Once the pictures are set aside, repeat all of the data below exactly.
* * * *
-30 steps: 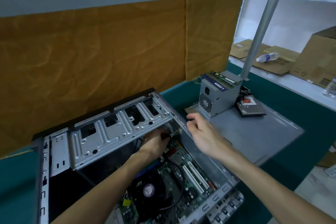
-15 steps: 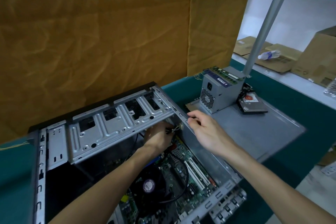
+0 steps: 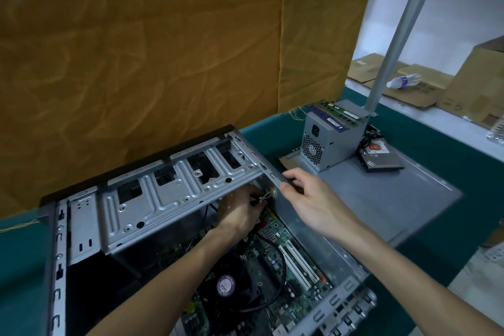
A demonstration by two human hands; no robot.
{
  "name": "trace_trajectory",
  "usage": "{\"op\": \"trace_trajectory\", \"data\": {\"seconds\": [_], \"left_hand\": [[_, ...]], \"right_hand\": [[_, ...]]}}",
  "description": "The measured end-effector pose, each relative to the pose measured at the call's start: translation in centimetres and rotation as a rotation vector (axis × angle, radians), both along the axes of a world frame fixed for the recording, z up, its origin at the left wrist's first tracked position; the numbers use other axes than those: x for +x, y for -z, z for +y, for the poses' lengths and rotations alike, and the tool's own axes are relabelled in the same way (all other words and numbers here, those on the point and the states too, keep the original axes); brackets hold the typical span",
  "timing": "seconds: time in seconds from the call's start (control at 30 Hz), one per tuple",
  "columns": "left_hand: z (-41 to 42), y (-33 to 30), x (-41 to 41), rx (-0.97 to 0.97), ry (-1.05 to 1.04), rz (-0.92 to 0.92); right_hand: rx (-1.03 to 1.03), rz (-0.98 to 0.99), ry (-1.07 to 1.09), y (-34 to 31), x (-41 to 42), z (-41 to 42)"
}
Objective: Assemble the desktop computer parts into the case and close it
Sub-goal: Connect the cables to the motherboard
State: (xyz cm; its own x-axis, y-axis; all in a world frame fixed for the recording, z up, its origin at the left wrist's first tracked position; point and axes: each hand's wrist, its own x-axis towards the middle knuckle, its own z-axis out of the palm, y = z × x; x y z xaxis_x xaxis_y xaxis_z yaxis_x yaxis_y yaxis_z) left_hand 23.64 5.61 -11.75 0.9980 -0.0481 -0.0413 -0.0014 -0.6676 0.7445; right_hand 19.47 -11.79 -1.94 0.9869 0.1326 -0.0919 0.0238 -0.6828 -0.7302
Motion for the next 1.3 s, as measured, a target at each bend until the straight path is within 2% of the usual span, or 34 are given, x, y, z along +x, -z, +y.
{"op": "trace_trajectory", "data": {"seconds": [0.57, 1.3], "left_hand": [[-0.4, -0.76, 0.05, 0.14, 0.056, -0.064], [-0.45, -0.89, -0.34, -0.011, 0.042, -0.052]], "right_hand": [[-0.017, 0.001, -0.001, -0.08, 0.05, 0.06], [-0.028, 0.001, -0.005, -0.15, 0.06, -0.08]]}}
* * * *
### WRITTEN RESPONSE
-30 steps: 
-15 steps: 
+0 steps: 
A demonstration by two human hands; no robot.
{
  "name": "trace_trajectory",
  "usage": "{\"op\": \"trace_trajectory\", \"data\": {\"seconds\": [_], \"left_hand\": [[_, ...]], \"right_hand\": [[_, ...]]}}",
  "description": "The measured end-effector pose, each relative to the pose measured at the call's start: translation in centimetres and rotation as a rotation vector (axis × angle, radians), both along the axes of a world frame fixed for the recording, z up, its origin at the left wrist's first tracked position; the numbers use other axes than those: x for +x, y for -z, z for +y, for the poses' lengths and rotations alike, and the tool's own axes are relabelled in the same way (all other words and numbers here, those on the point and the states too, keep the original axes); brackets hold the typical span",
  "timing": "seconds: time in seconds from the call's start (control at 30 Hz), one per tuple",
  "columns": "left_hand: z (-41 to 42), y (-33 to 30), x (-41 to 41), rx (-0.97 to 0.97), ry (-1.05 to 1.04), rz (-0.92 to 0.92); right_hand: rx (-1.03 to 1.03), rz (-0.98 to 0.99), ry (-1.07 to 1.09), y (-34 to 31), x (-41 to 42), z (-41 to 42)"
}
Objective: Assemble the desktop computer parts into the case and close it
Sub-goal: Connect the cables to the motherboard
State: (xyz cm; its own x-axis, y-axis; all in a world frame fixed for the recording, z up, its origin at the left wrist's first tracked position; point and axes: each hand's wrist, its own x-axis towards the middle knuckle, its own z-axis out of the palm, y = z × x; x y z xaxis_x xaxis_y xaxis_z yaxis_x yaxis_y yaxis_z) left_hand 23.64 5.61 -11.75 0.9980 -0.0481 -0.0413 -0.0014 -0.6676 0.7445; right_hand 19.47 -11.79 -1.94 0.9869 0.1326 -0.0919 0.0238 -0.6828 -0.7302
Motion for the next 1.3 s, as measured, a target at each bend until the straight path is within 2% of the usual span, or 34 are given, x, y, z along +x, -z, +y.
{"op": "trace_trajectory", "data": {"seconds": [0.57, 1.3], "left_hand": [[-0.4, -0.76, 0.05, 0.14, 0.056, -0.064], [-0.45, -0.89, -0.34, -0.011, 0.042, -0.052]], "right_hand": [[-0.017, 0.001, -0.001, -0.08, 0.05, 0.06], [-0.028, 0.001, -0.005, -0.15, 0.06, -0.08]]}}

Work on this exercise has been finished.